Jiang Xianwei, Wang Minghang, Li Huiru, Liu Yuanyuan, Dong Xiaosheng
National Regional TCM (Lung Disease) Diagnostic and Treatment Center, The First Affiliated Hospital of Henan University of CM, Zhengzhou, People's Republic of China.
First Clinical Medical College, Henan University of Chinese Medicine, Zhengzhou, People's Republic of China.
Int J Chron Obstruct Pulmon Dis. 2025 Mar 26;20:841-855. doi: 10.2147/COPD.S485505. eCollection 2025.
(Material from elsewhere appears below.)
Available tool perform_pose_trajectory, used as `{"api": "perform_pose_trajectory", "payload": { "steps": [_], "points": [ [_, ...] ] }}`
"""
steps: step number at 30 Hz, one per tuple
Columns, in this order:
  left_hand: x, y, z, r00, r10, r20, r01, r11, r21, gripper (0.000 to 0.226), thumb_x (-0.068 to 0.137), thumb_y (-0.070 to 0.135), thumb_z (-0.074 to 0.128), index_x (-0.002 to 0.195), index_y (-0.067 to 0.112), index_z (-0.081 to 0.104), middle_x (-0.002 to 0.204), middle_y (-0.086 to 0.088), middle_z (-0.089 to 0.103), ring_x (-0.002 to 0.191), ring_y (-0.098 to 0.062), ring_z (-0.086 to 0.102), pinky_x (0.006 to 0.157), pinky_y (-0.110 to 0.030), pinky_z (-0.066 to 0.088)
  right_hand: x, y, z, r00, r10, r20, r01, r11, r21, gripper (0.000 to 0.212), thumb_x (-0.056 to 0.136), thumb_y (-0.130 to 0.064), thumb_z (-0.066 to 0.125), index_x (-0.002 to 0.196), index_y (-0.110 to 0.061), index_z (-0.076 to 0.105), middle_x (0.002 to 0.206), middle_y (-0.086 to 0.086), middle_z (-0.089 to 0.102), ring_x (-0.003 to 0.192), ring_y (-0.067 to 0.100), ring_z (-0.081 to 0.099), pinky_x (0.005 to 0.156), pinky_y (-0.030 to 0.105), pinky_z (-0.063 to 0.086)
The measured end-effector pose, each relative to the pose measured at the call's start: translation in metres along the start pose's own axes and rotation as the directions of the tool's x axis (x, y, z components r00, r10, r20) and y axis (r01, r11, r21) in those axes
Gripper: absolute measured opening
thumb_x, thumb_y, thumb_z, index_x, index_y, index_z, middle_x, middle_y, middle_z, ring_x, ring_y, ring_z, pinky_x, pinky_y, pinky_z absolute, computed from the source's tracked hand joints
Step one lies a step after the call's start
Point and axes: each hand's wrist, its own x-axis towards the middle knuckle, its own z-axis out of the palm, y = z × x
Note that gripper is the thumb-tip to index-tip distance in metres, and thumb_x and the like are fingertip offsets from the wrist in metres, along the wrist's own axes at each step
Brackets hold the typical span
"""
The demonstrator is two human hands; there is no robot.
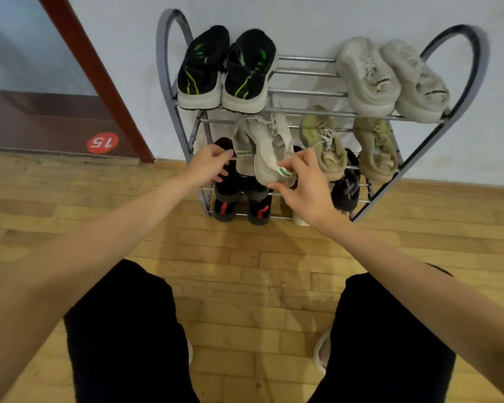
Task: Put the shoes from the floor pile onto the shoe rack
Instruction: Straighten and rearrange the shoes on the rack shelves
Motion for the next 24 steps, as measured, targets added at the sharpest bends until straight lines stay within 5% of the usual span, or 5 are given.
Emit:
{"api": "perform_pose_trajectory", "payload": {
  "steps": [2, 6, 13, 18, 24],
  "points": [
    [-0.012, 0.004, -0.014, 0.993, -0.058, 0.105, 0.075, 0.983, -0.168, 0.04, 0.095, 0.046, 0.049, 0.1, 0.01, 0.067, 0.099, -0.009, 0.072, 0.078, -0.019, 0.07, 0.068, -0.03, 0.059, 0.007, -0.017, 0.015, 0.999, -0.027, -0.018, 0.027, 0.999, 0.025, 0.041, 0.076, -0.025, 0.079, 0.104, 0.0, 0.062, 0.106, 0.013, 0.049, 0.086, 0.021, 0.054, 0.072, 0.028, 0.048],
    [-0.03, 0.002, -0.031, 0.959, -0.079, 0.272, 0.164, 0.938, -0.304, 0.045, 0.092, 0.049, 0.053, 0.11, 0.01, 0.064, 0.09, -0.01, 0.075, 0.081, -0.024, 0.073, 0.07, -0.033, 0.06, 0.023, -0.042, 0.044, 0.999, -0.047, -0.003, 0.047, 0.998, 0.043, 0.043, 0.076, -0.027, 0.079, 0.105, -0.002, 0.061, 0.108, 0.013, 0.049, 0.089, 0.025, 0.056, 0.073, 0.036, 0.051],
    [-0.024, -0.017, -0.034, 0.997, -0.048, 0.055, 0.069, 0.852, -0.519, 0.031, 0.095, 0.02, 0.056, 0.112, -0.006, 0.059, 0.104, -0.02, 0.068, 0.091, -0.028, 0.07, 0.072, -0.033, 0.06, 0.041, -0.052, 0.072, 0.995, -0.094, 0.018, 0.092, 0.991, 0.102, 0.051, 0.077, -0.027, 0.078, 0.117, -0.004, 0.056, 0.118, 0.015, 0.045, 0.101, 0.024, 0.054, 0.082, 0.035, 0.053],
    [0.002, -0.037, -0.042, 0.998, -0.032, -0.05, 0.013, 0.941, -0.338, 0.024, 0.098, 0.019, 0.047, 0.103, 0.0, 0.06, 0.102, -0.011, 0.065, 0.089, -0.019, 0.065, 0.058, -0.02, 0.057, 0.047, -0.023, 0.079, 0.99, -0.025, 0.142, 0.027, 1.0, -0.013, 0.085, 0.079, -0.028, 0.076, 0.145, -0.007, 0.027, 0.138, 0.021, 0.031, 0.121, 0.034, 0.045, 0.094, 0.034, 0.049],
    [0.044, -0.05, -0.038, 0.998, -0.046, -0.049, 0.042, 0.996, -0.08, 0.027, 0.101, 0.026, 0.036, 0.086, 0.013, 0.055, 0.079, 0.005, 0.053, 0.071, -0.006, 0.051, 0.055, -0.013, 0.043, 0.066, 0.004, 0.089, 0.927, 0.193, 0.321, -0.11, 0.96, -0.259, 0.075, 0.083, -0.029, 0.072, 0.144, -0.016, 0.031, 0.147, 0.03, 0.019, 0.135, 0.05, 0.027, 0.108, 0.051, 0.037]
  ]
}}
Chronic obstructive pulmonary disease (COPD) is among the three leading causes of death worldwide, with its prevalence, morbidity, and mortality rates increasing annually. Oxidative stress (OS) is a key mechanism in COPD development, making the identification of OS-related biomarkers beneficial for improving its diagnosis and treatment.
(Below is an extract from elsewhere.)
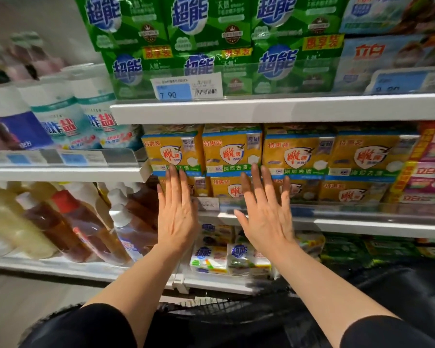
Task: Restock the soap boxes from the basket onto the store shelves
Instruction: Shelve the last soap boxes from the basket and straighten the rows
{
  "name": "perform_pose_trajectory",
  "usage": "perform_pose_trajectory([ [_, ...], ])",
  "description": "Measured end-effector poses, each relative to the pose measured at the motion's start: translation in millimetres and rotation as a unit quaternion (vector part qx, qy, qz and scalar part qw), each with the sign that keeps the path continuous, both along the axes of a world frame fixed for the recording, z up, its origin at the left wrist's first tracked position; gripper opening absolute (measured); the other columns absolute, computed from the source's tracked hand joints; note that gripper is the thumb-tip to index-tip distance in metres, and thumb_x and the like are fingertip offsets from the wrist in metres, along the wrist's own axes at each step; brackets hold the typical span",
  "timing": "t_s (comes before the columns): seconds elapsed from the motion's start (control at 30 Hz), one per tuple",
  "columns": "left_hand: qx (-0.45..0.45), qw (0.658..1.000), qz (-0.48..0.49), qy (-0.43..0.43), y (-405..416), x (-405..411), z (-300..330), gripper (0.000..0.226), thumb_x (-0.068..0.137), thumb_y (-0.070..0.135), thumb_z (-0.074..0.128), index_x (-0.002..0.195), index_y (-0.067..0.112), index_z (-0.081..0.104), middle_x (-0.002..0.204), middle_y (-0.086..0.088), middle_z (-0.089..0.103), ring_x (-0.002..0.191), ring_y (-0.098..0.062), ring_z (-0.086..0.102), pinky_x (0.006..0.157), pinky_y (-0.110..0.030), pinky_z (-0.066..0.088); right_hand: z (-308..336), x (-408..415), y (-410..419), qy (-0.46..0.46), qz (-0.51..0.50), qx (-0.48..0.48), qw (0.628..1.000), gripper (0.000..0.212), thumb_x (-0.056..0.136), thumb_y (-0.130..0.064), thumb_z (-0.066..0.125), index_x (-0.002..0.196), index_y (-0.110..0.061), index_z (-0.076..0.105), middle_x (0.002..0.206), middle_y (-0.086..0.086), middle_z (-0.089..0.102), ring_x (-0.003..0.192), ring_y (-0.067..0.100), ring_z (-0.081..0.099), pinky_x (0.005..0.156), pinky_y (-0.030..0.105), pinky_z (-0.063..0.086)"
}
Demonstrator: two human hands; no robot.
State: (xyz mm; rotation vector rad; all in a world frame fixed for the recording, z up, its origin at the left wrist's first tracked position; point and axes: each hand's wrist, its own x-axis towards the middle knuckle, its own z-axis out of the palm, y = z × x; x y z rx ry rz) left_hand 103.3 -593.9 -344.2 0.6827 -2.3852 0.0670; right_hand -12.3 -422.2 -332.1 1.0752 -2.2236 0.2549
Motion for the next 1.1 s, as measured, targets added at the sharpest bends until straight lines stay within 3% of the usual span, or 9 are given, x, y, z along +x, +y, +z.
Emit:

The genetic data from patients with COPD and controls were obtained from the Gene Expression Omnibus database to identify OS-related genes (OSRGs). Functional enrichment analysis was conducted using the Kyoto encyclopedia of genes and genomes signaling pathway and gene ontology (GO). Protein-protein interaction networks were constructed to identify the core genes, which were further evaluated using receiver operating characteristic (ROC) curves. Diagnostic models were developed based on the core genes. Besides, the correlation between the expression of the core genes and the immune cells was analyzed using single-sample gene set enrichment analysis. Drug-gene interactions were explored to predict target drugs, and related microribonucleic acid (miRNA) and transcription factors (TFs) were identified using miRNet.
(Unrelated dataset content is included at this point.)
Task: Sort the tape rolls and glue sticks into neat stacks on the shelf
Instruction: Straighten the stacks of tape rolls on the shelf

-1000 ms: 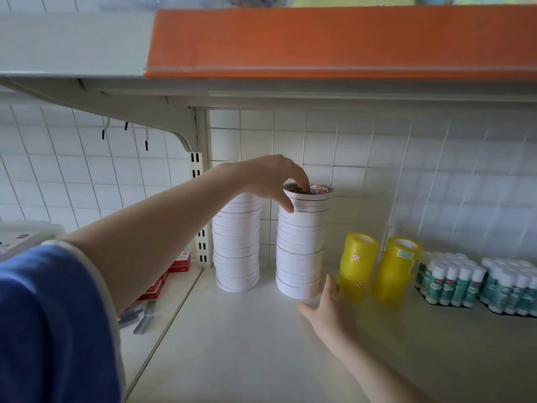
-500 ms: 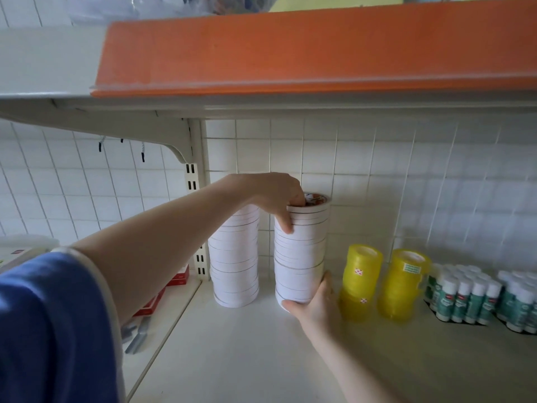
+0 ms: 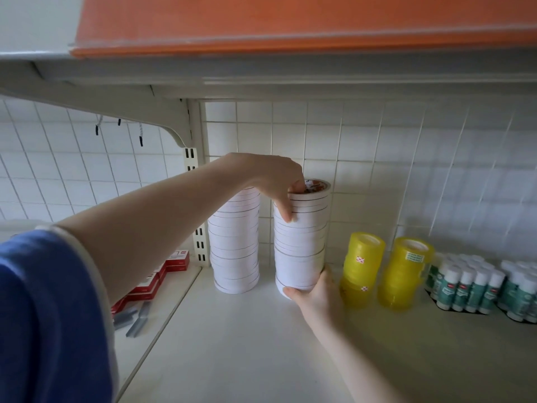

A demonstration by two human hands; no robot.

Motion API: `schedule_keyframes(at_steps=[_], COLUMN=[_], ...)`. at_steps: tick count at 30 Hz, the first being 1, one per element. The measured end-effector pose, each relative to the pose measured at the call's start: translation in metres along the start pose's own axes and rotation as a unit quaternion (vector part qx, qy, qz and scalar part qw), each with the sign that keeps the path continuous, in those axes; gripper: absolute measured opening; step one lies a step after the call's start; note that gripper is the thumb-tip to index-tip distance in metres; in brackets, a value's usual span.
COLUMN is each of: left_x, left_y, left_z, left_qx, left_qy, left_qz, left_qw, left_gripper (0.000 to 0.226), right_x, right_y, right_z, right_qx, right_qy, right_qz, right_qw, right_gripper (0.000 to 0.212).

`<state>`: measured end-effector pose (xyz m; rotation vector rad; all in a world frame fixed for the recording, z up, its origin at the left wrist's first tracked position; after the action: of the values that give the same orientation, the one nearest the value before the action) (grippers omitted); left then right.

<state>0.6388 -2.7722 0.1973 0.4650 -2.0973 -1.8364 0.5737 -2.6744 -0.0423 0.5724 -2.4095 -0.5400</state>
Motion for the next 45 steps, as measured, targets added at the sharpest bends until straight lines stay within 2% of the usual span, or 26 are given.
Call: schedule_keyframes(at_steps=[5,7,17,21,24,27,32,41,45], left_x=[0.001,0.000,0.000,0.000,-0.002,-0.003,-0.001,0.001,0.000], left_y=[0.000,0.001,0.002,0.001,0.002,0.003,-0.002,-0.004,-0.003], left_z=[0.004,0.004,0.006,0.004,0.003,0.001,0.001,0.000,0.000], left_qx=[0.005,0.001,0.003,0.004,0.001,0.002,-0.006,-0.011,-0.013], left_qy=[-0.010,-0.010,-0.014,-0.013,-0.011,-0.007,-0.010,-0.019,-0.017], left_qz=[0.018,0.016,-0.001,0.001,-0.005,-0.006,0.010,0.012,0.014], left_qw=[1.000,1.000,1.000,1.000,1.000,1.000,1.000,1.000,1.000], left_gripper=[0.046,0.047,0.038,0.039,0.035,0.037,0.038,0.032,0.032], right_x=[0.005,0.008,0.009,0.010,0.010,0.011,0.012,0.014,0.015], right_y=[0.000,-0.001,-0.002,-0.001,0.000,-0.002,-0.002,-0.006,-0.007], right_z=[-0.010,-0.015,-0.026,-0.024,-0.022,-0.022,-0.026,-0.025,-0.026], right_qx=[0.017,0.045,0.091,0.080,0.078,0.089,0.092,0.098,0.103], right_qy=[0.020,0.018,0.043,0.039,0.042,0.050,0.062,0.066,0.070], right_qz=[0.042,0.052,0.100,0.091,0.094,0.098,0.108,0.126,0.126], right_qw=[0.999,0.997,0.990,0.992,0.992,0.990,0.988,0.985,0.984], right_gripper=[0.106,0.109,0.110,0.089,0.081,0.086,0.111,0.095,0.100])
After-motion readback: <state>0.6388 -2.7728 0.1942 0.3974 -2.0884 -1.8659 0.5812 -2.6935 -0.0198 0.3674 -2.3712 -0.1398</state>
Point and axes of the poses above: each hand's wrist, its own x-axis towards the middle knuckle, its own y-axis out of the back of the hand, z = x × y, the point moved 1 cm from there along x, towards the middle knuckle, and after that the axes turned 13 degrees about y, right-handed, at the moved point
In this study, we identified 299 differential genes, including 16 OSRGs. Among these, five core genes-heat shock protein family A (Hsp70) member 1A (HSPA1A), glutamate-cysteine ligase modifier subunit, interleukin-1 beta (IL-1β), intercellular adhesion molecule 1 (ICAM1), and glutamate-cysteine ligase catalytic subunit (GCLC)-were screened and validated using ROC curve analysis. The results of GO enrichment analysis were mainly focused on the OS response, the negative regulation of the exogenous apoptosis signaling pathway, and the regulation of the apoptosis signaling pathway. Additionally, 33 target drugs were predicted, including ofloxacin, cisplatin, and pegolimumab, among others. Meanwhile, the regulatory networks comprising 33 miRNAs related to the core genes and 38 TFs associated with HSPA1A, IL-1β, ICAM1, and GCLC were constructed. A diagnostic model based on the five genes was constructed and validated with an area under the curve of 0.981 (95% confidence interval: 0.941-1.000).
This study identifies potential biomarkers for diagnosing COPD, new potential targets, and new directions for drug development and treatment.
慢性阻塞性肺疾病(COPD)是全球三大主要死因之一,其患病率、发病率和死亡率逐年上升。氧化应激(OS)是COPD发病的关键机制,因此识别与OS相关的生物标志物有助于改善其诊断和治疗。
从基因表达综合数据库获取COPD患者和对照组的基因数据,以识别与OS相关的基因(OSRGs)。使用京都基因与基因组百科全书信号通路和基因本体(GO)进行功能富集分析。构建蛋白质-蛋白质相互作用网络以识别核心基因,并使用受试者工作特征(ROC)曲线对其进行进一步评估。基于核心基因开发诊断模型。此外,使用单样本基因集富集分析来分析核心基因表达与免疫细胞之间的相关性。探索药物-基因相互作用以预测靶向药物,并使用miRNet识别相关的微小核糖核酸(miRNA)和转录因子(TFs)。
在本研究中,我们鉴定出299个差异基因,其中包括16个OSRGs。其中,通过ROC曲线分析筛选并验证了五个核心基因——热休克蛋白家族A(Hsp70)成员1A(HSPA1A)、谷氨酸-半胱氨酸连接酶调节亚基、白细胞介素-1β(IL-1β)、细胞间黏附分子1(ICAM1)和谷氨酸-半胱氨酸连接酶催化亚基(GCLC)。GO富集分析结果主要集中在OS反应、外源性凋亡信号通路的负调控以及凋亡信号通路的调控。此外,预测了33种靶向药物,包括氧氟沙星、顺铂和培戈利单抗等。同时,构建了由与核心基因相关的33个miRNA以及与HSPA1A、IL-1β、ICAM1和GCLC相关的38个TFs组成的调控网络。构建了基于这五个基因的诊断模型,并进行了验证,曲线下面积为0.981(95%置信区间:0.941 - 1.000)。
本研究确定了用于诊断COPD的潜在生物标志物、新的潜在靶点以及药物开发和治疗的新方向。